でも何度も何度もこちらが耐えたり頑張って道を変えれば、愚痴くらい言いたい。



「こういうのをね、友達には話せないの」


『うん』


「最初はあんなに何でも話してって言ってたのに、しばらくするとまだ落ち込んでるの、って面倒そうなのがわかりやすく伝わってきて」


『私の時もそうだったよ』


「やっぱり?」


『入院先に会社の人事部の担当者が、ところでいつ復帰ですか?って聞きに来たよ、体重が落ちて点滴でなんとか生きてた私を見ながらね』


「殴ってやりたい、そいつ」


『ありがとう』


はは、という笑い声に、どれだけの苦しみをヒロさんは一人で乗り越えて来たのだろうと思った。


「きっと会社に戻っても、またお局、私の悪口を言いふらしていそう」


『うん、その可能性は高いね』


「どうしたらいいかなぁ」


『どうもしなくて良いよ。

あぁいう人間とは関わるべきじゃない。

ひたすら接触は最小限に。

せっかく部署も変わるんだし。

嫌な話が聞こえてきたら、可哀想な人だなって心底哀れめばいい』


「そっかぁ、それしかないのかぁ」


結局私がまた我慢し、かわす日々が始まる。


でも今の会社は私の学歴にしては給料は悪くない。


これがせめて短大でも出られていたら違ったのだろうが、うちの財政状況では諦めざるをえなかった。


ふと入院するときのことを思い出した。


「そうそう、入院した時、身元保証人書けって言われたの。

家族も親戚も誰も居ないって言ったら、看護師さんがかけあってくれたみたいで無しで済んだよ。

今度入院する時も言われるのかな、ダメだと入院できないのかな」


『あぁ、昔よりは厳しくなくなったなんていうけど、病院も金を取りっぱぐれたくないから、保険が欲しいのはわかるんだけどね』


「その人が払うとは限らないじゃない」


『書かせることに意味があるんだよ』


「変なの」


『昔からのやり方をそう簡単には変えられないからね』


私は側に置いていたコーヒーを飲みながら、その後もひたすらヒロさんとしゃべった。


今日は一時間だから沢山話せるなんて始まる時は思ったけれどあっという間。

結局終わりに感じる、この寂しさはいつでも一緒だ。

むしろ回数を重ねるにつれて大きくなっている。




『そろそろ時間だね』


「うん・・・・・・」


『そろそろ残り回数もわずかだよね』


「うん。またヒロさんを指名出来れば良いのに」


『ここは同じ人間は二度とスタッフとして対応しないようになってるけど、それが良いんだよ。

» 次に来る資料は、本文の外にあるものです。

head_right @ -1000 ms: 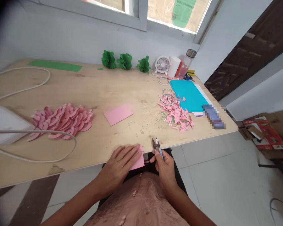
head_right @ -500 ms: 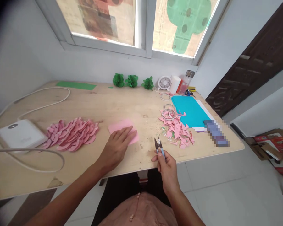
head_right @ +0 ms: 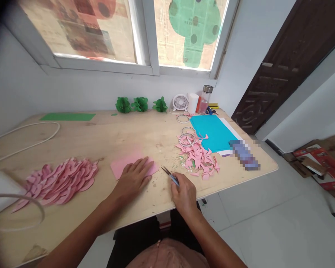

あくまでここはお茶でも飲みながらスタッフと話して一休みする場所だからね』


「うん・・・・・・」


『ほらほら、これが終わったら早く寝るんだよ?』


お父さんがいたらこうやって注意してくれるものなのだろうか。


「寝る、多分」


『困った子だね』


こうやって困ったような声が聞けるのが嬉しい。

親を困らせたい子供というのはこんな感じなのだろうか。

困らせて、それでも構ってくれるとその愛情を感じるために。


だけれどここは金銭で成り立つ場。

親が子に示す愛情では無い。

わかっているからこそ、その優しさが寂しい。


「なるべく早く寝るよ。

じゃぁまたね、お父さん」


『あぁ、お腹を出さないで寝るんだよ。

風邪なんて引いたら心配で眠れなくなるからね』


少し笑いを含んだ声で、通話は切れた。




私はヘッドセットを頭から外し、コーヒーの入ったマグカップを持ち、一口飲んだ。


終わった後は満足感と、そして寂しさがいつも襲ってくる。


あくまでここはカフェ、休憩する場所。

ずっと居座る場所では無い。


わかっていても、この寂しさは簡単に消えなかった。